Processing stuck in step BigQueryIO.Write/BatchLoads/SinglePartitionWriteTables/ParMultiDo(WriteTables) for at least 20m00s without outputting or completing in state finish
Due to the sheer volume of data my project parses, there are several parsing errors such as Unexpected character. They're rare but shouldn't break data insertion. If they do, I have a bigger problem as the data I collect changes frequently and I can adjust the parser only after I see the error, and therefore, see the new data format. Additionally, this doesn't cause the ingestiontime table to break (or my other timestamp partition tables to break). That being said, here's an example of a parsing error:
Error: Unexpected character (',' (code 44)): was expecting double-quote to start field name
EDIT: Some relevant sample code:
public PipelineResult streamData() {
try {
GenericSection generic = new GenericSection(options.getBQProject(), options.getBQDataset(), options.getBQTable());
Pipeline pipeline = Pipeline.create(options);
pipeline.apply("Read PubSub Events", PubsubIO.readMessagesWithAttributes().fromSubscription(options.getInputSubscription()))

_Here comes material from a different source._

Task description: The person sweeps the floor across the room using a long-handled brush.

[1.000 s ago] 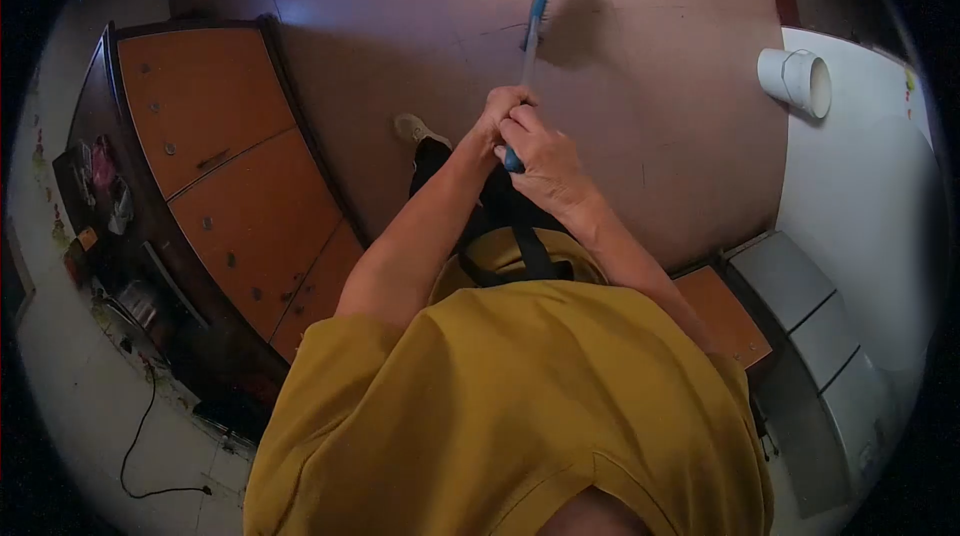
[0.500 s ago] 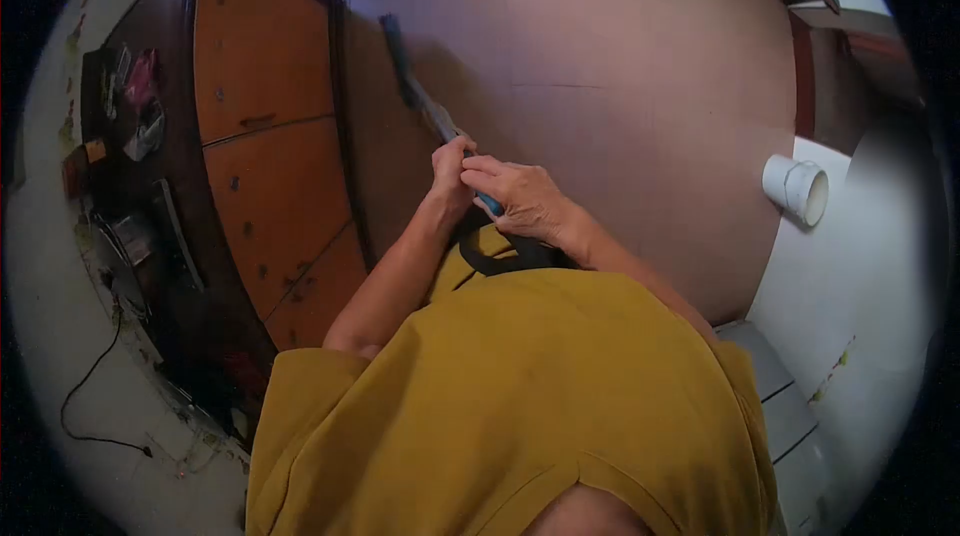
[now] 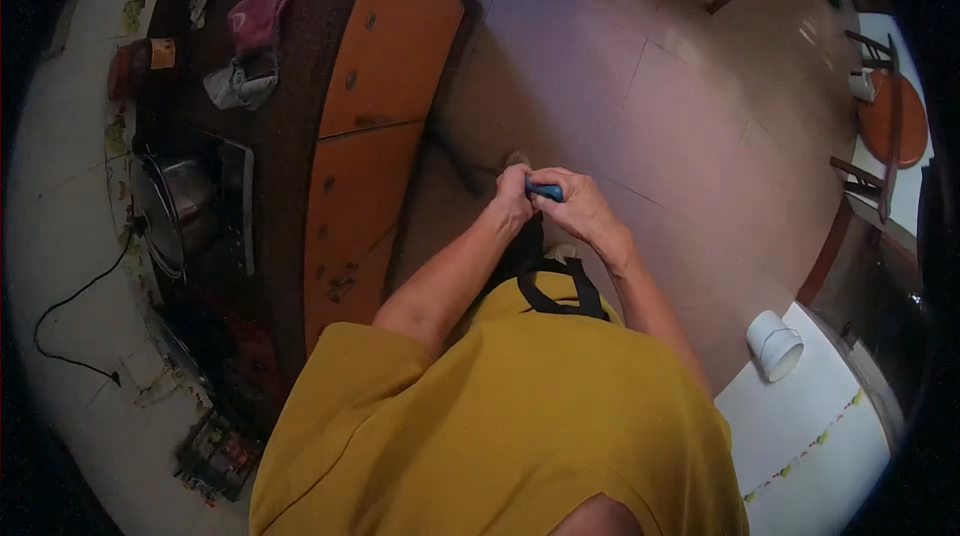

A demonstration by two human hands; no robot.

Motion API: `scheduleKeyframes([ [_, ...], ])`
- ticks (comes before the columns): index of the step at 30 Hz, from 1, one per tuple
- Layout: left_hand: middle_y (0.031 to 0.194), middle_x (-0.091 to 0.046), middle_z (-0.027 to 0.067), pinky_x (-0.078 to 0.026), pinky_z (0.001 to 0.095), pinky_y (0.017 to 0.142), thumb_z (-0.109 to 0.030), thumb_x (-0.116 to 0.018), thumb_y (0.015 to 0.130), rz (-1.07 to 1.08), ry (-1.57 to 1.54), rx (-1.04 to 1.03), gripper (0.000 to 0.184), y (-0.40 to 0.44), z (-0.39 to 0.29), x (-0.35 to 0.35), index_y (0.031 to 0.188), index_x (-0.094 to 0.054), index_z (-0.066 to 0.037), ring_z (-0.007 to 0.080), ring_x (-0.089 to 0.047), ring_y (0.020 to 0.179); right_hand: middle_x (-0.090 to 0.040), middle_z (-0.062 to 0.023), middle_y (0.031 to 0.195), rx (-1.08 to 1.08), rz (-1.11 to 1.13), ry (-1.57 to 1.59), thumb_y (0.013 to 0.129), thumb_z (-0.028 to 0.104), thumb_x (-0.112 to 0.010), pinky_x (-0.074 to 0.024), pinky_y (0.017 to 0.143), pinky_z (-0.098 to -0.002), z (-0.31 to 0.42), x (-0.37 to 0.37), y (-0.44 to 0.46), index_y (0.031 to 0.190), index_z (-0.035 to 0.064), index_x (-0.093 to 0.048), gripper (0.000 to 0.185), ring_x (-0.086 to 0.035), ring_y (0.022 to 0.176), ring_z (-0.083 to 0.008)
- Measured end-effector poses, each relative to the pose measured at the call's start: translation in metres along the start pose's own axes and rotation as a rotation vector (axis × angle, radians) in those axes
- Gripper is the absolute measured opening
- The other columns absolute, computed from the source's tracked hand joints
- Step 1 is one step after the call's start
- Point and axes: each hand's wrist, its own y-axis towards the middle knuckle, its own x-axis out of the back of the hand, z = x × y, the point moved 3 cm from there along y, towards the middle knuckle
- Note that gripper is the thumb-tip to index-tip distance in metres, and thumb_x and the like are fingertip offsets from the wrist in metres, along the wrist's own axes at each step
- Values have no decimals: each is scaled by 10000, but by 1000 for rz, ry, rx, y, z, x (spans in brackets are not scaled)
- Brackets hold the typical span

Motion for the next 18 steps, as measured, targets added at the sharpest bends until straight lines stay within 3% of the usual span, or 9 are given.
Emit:
scheduleKeyframes([
  [1, 789, -499, 116, -481, 427, 656, -134, -446, 722, 47, 80, -72, 72, -14, -7, -19, 702, -459, -65, 278, -531, 756, -628, -119, 1021, 12, -30, 27, 751, 102, -624, -471, 803, -317, 1, 9, 5, 1008, 28, -625, 268, -612, 884, -239],
  [3, 808, -495, 111, -470, 436, 615, -137, -451, 721, 56, 27, -25, 60, -18, -12, -48, 712, -462, -78, 275, -527, 753, -635, -101, 1019, -12, -55, 64, 759, 82, -629, -472, 804, -295, 3, 21, 14, 1013, 14, -625, 262, -605, 886, -199],
  [6, 799, -468, 98, -444, 418, 559, -187, -468, 716, 41, 197, 51, 93, -19, -19, -70, 726, -449, -97, 253, -499, 714, -630, -92, 1023, -134, -109, 192, 793, 48, -618, -469, 818, -274, -9, 37, 23, 1020, -19, -619, 236, -586, 911, -162],
  [7, 799, -461, 92, -434, 405, 541, -181, -497, 693, 55, 149, 12, 112, -21, -18, -74, 738, -449, -91, 238, -493, 705, -630, -92, 1023, -130, -107, 195, 793, 48, -618, -469, 818, -274, -12, 40, 22, 1020, -19, -619, 236, -586, 911, -162],
  [9, 779, -459, 90, -430, 410, 535, -128, -513, 675, 34, 206, -50, 120, -37, -19, -82, 770, -470, -70, 235, -492, 698, -630, -142, 1043, -91, -157, 204, 786, 85, -621, -469, 835, -328, -12, 43, 15, 1035, 8, -623, 261, -617, 937, -252],
  [13, 705, -454, 96, -423, 423, 529, -73, -514, 671, 38, 332, -90, 73, -52, -26, -92, 693, -478, -13, 230, -486, 633, -613, -143, 1079, -77, -213, 158, 808, 95, -626, -462, 844, -333, -3, 49, 3, 1048, 10, -609, 255, -603, 970, -258],
  [15, 692, -472, 104, -429, 425, 532, -73, -524, 691, 9, 278, -179, 91, -48, -28, -91, 658, -480, -1, 227, -495, 614, -595, -149, 1111, 47, -184, 116, 824, 130, -624, -458, 849, -335, 1, 49, 5, 1057, 10, -590, 264, -590, 999, -276],
  [16, 686, -476, 106, -432, 425, 535, -72, -527, 698, -12, 248, -223, 92, -51, -33, -93, 666, -487, 4, 225, -497, 613, -614, -121, 1065, 62, -182, 31, 840, 103, -613, -454, 851, -292, 2, 49, 9, 1047, -10, -593, 236, -583, 976, -212],
  [18, 729, -517, 125, -442, 412, 541, -81, -525, 720, -41, 204, -243, 113, -54, -38, -95, 697, -516, 30, 230, -522, 633, -612, -122, 1072, 69, -130, 73, 842, 99, -608, -454, 854, -294, 9, 56, 18, 1051, -8, -590, 236, -580, 983, -212],
])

.apply(options.getWindowDuration() + " Windowing", generic.getWindowDuration(options.getWindowDuration()))
.apply(generic.getPubsubToString())
.apply(ParDo.of(new CrowdStrikeFunctions.RowBuilder()))
.apply(new BigQueryBuilder().setBQDest(generic.getBQDest())
.setStreaming(options.getStreamingUpload())
.setTriggeringFrequency(options.getTriggeringFrequency())
.build());
return pipeline.run();
}
catch (Exception e) {
LOG.error(e.getMessage(), e);
return null;
}
Writing to BQ. I did try to set the partitoning field here directly, but it didn't seem to affect anything:
BigQueryIO.writeTableRows()
.to(BQDest)
.withMethod(Method.FILE_LOADS)
.withNumFileShards(1000)
.withTriggeringFrequency(this.triggeringFrequency)
.withTimePartitioning(new TimePartitioning().setType("DAY"))
.withWriteDisposition(BigQueryIO.Write.WriteDisposition.WRITE_APPEND)
.withCreateDisposition(BigQueryIO.Write.CreateDisposition.CREATE_NEVER);
}
Upvotes: 0
Views: 709
Reputation: 602
After a lot of digging, I found the error. I had parsing logic (a try/catch) that returned nothing (essentially a null row) in the event there was a parsing error. This would break BigQuery as my schema had several REQUIRED rows.
Since my job ran in batches, even one null row would cause the entire batch job to fail and not insert anything. This also explains why streaming inserted just fine. I'm surprised that BigQuery didn't throw an error claiming that I was attempting to insert a null into a required field.
In reaching this conclusion, I also realized that setting the partition field in my code was also necessary as opposed to just in the schema. It could be done using
.setField(partitionField)
Upvotes: 1